No line before the one containing "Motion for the" should appear; that line and all lines after it, through the end of the data, are to be set down exactly.

· · · · ·

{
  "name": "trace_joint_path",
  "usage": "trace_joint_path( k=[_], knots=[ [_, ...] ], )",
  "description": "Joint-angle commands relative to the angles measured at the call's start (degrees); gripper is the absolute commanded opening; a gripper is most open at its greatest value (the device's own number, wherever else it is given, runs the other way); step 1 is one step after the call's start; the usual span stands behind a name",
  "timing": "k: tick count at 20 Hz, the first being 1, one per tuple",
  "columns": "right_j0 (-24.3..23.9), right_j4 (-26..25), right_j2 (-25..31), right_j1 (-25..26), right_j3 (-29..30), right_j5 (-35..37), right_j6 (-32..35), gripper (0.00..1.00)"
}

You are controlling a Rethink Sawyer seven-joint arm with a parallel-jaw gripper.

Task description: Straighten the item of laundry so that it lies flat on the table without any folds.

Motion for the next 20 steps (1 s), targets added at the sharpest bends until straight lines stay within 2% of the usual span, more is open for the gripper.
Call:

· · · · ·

RESPONSE BELOW =>
Motion for the next 20 steps (1 s), targets added at the sharpest bends until straight lines stay within 2% of the usual span, more is open for the gripper.
Call:

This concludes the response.